Current needs for the county are as follows: a new jail, approximately $8 million; courthouse renovation, $3 million; road repairs and upgrades, $3 million, a ditch drainage project, $10 million.

Total funds presently needed: $24 million.

Below are the facts pertaining to the economic impact that the Tipton County portion of the Wildcat Wind Farm has had on our local economy, as well as its future benefits:

• Estimated property tax revenue (30-year total): $15.4 million.

• Estimated landowner lease payments: $22 million. Those payments will pump money into the local economy, helping all businesses, and landowners will invest in property, and pay more property taxes, which benefits the county.

• Road upgrades: These will save the county between $4 million and $8 million.

• Economic Development Fund: $1.2 million.

• Local spending for the first phase of the Wildcat project: 315,000 man-hours and and more than $33 million on labor, materials, supplies and subcontractors as of April 2013. Eighty percent of the hires are local. The local hires spend their earnings with local businesses, which helps our overall local economy.

The total direct economic benefit to Tipton County through this project is between $42 million and $48 million.

The huge investment in this project has increased the tax base, resulting in potentially lower tax rates and/or more revenue (especially in school capital funds.) A teacher who is employed by Frontier School in White County, Ind., has said that due to the economic benefits of the wind project, the school now has more than enough funds to fulfill the district’s needs for its students.

What other economic opportunities are before the county of this magnitude? What message does the county want to send other businesses thinking about locating in Tipton County?

A small percentage of the overall population of Tipton County should not penalize the majority by denying present and future citizens an economic opportunity that will help fund items the county desperately needs.

Judy McKinney

Tipton

Residents getting dizzy from the spin

The statements from juwi Wind’s attorney and the leaseholders regarding being denied “due process to an open, public hearing” are not in accordance with reality. The Board of Zoning Appeals (BZA) never agreed to grant a second public hearing concerning juwi’s request to modify the conditions of a decision.

Due process was given in an open, public hearing in March. The BZA was clear in its motion to allow the conditional use, but only with a wind turbine setback of 1,500 feet from any property line and a property value guarantee agreement. Juwi was asked to submit a proposal for the property value guarantee to be considered at a future meeting.

On May 23, juwi presented its guarantee proposal, but also submitted a request for a setback modification half the distance the board had voted on. A month later the BZA attorney, who is also the commissioners’ attorney, issued his opinion that the board should hear juwi’s request for modification of the setback.

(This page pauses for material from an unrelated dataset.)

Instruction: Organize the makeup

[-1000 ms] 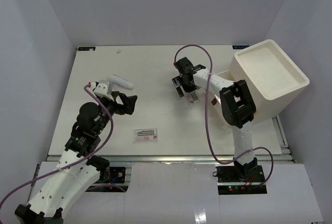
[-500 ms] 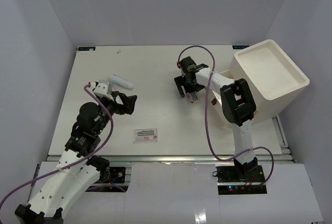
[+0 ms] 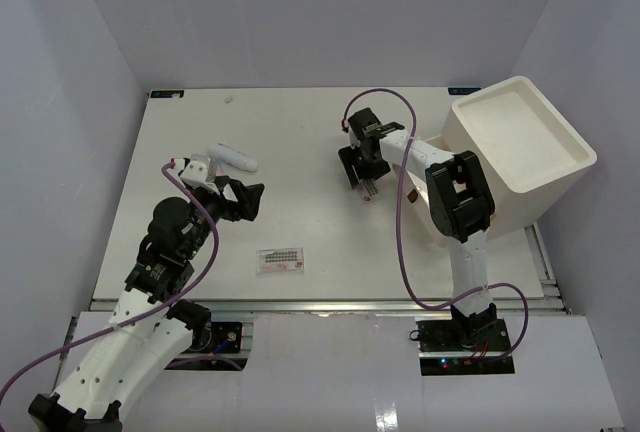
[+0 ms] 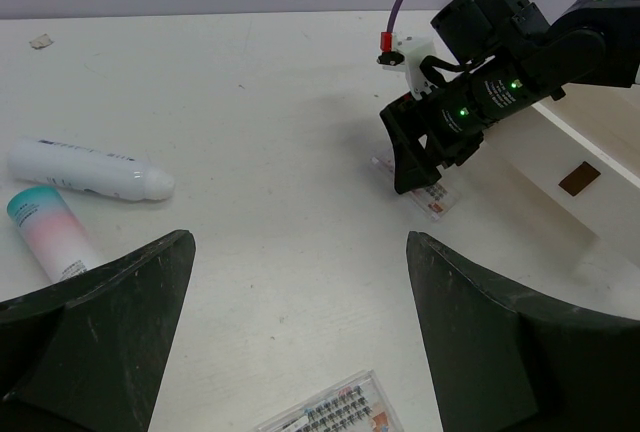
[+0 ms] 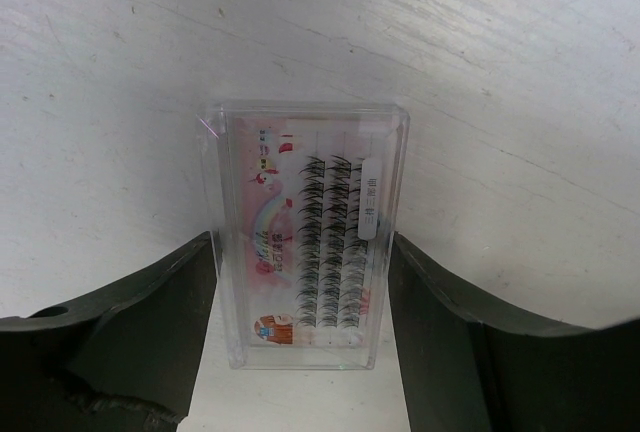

There’s nothing in the zoning ordinance that allows for a “request for modifications,” and the zoning administrator (per the ordinance) is only authorized to “administer and enforce the provisions of the ordinance.”

The attorney also stated he and Mr. Edson had a conference call July 26 with all other attorneys involved to discuss and agree on the format of the BZA public hearing. Some of the BZA members acted like they had never seen the papers outlining this, and the president said he had just received the information late that afternoon by email.

Shouldn’t the board president be a participant in a conference call determining the structure for a BZA hearing? Why are others making the decisions for the BZA and then expecting it to tag along submissively?

Juwi is not owed anything other than a hearing on its property value guarantee proposal. The findings of fact are clear. Instead of accepting them as non-negotiable, juwi made a very unconventional request by asking the board to re-open discussion on an issue it had voted on.

If others gave juwi and the leaseholders the impression the BZA had “agreed to hear” the request, then they are accountable for the misunderstanding. The BZA took the next step following the receipt of an unsolicited request and voted to reaffirm its decisions are firmly established and cannot be adjusted. I commend the three members for their resolve in upholding their rules and procedures “across the board,” and chastise those who attempted to assume control of the BZA.